REQUIREMENT -
Everything from the first line of the material below through the line containing "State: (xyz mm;" is to be printed exactly, and nothing more.

DATASET SECTION -

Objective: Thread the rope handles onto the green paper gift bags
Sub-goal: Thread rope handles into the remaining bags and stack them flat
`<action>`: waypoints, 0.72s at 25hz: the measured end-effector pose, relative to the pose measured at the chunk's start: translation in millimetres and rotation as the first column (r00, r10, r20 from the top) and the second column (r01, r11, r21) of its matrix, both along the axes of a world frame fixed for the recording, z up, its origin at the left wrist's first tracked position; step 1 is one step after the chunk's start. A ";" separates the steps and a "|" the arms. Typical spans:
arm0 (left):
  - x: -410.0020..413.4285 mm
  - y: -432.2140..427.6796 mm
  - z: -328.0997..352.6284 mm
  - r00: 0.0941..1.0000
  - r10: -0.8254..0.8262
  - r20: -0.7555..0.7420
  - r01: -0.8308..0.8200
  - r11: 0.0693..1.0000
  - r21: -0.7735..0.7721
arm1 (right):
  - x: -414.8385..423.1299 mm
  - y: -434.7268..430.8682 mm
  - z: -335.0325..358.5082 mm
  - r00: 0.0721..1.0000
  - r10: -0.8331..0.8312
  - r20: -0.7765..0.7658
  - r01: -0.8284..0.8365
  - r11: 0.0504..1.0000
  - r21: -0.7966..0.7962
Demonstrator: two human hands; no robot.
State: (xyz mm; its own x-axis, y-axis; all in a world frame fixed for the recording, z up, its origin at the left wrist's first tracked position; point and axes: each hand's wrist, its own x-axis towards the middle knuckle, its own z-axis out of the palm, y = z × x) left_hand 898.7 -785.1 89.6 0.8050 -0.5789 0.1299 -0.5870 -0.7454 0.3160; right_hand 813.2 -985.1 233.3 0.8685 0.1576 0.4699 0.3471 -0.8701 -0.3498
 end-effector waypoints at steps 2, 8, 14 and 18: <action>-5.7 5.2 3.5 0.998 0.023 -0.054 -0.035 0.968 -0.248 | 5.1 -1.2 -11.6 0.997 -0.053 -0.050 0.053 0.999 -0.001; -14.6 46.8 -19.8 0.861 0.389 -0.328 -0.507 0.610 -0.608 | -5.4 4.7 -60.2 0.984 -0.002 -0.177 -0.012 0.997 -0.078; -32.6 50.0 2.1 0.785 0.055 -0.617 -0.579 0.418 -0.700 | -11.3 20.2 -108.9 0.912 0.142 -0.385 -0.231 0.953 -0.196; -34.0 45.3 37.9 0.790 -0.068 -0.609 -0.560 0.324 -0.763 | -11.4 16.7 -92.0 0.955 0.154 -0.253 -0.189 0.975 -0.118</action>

ANSWER BOX -
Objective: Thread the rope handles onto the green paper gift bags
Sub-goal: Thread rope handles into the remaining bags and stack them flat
`<action>`: waypoints, 0.72s at 25hz: the measured end-effector pose, relative to the pose measured at the chunk's start: translation in millimetres and rotation as the first column (r00, r10, r20 from the top) and the second column (r01, r11, r21) of its matrix, both along the axes of a world frame fixed for the recording, z up, its origin at the left wrist's first tracked position; step 1 is one step after the chunk's start. A ";" separates the steps and a "|" the arms. Typical spans:
arm0 (left):
  - x: -410.0020..413.4285 mm
  - y: -432.2140..427.6796 mm
  - z: -328.0997..352.6284 mm
  - r00: 0.0941..1.0000
  - r10: -0.8254..0.8262
  - r20: -0.7555..0.7420
  - r01: -0.8308..0.8200
  - r11: 0.0693..1.0000
  - r21: -0.7735..0.7721
arm1 (right):
  - x: -414.8385..423.1299 mm
  - y: -434.7268..430.8682 mm
  - z: -335.0325..358.5082 mm
  - r00: 0.0721..1.0000
  - r10: -0.8331..0.8312
  - r20: -0.7765..0.7658
  - r01: -0.8284..0.8365
  - r11: 0.0504..1.0000
  - r21: -0.7966..0.7962
Demonstrator: two human hands; no robot.
State: (xyz mm; its own x-axis, y-axis; all in a world frame fixed for the recording, z up, its origin at the left wrist's first tracked position; point and axes: each hand's wrist, its own x-axis towards the middle knuckle, its own z-axis out of the palm, y = z × x) left_hand 898.7 -785.1 89.6 0.8050 -0.5789 0.1299 -0.5870 -0.7454 0.3160; right_hand 813.2 -985.1 233.3 0.8685 0.1576 0.4699 0.3471 -0.8701 -0.3498

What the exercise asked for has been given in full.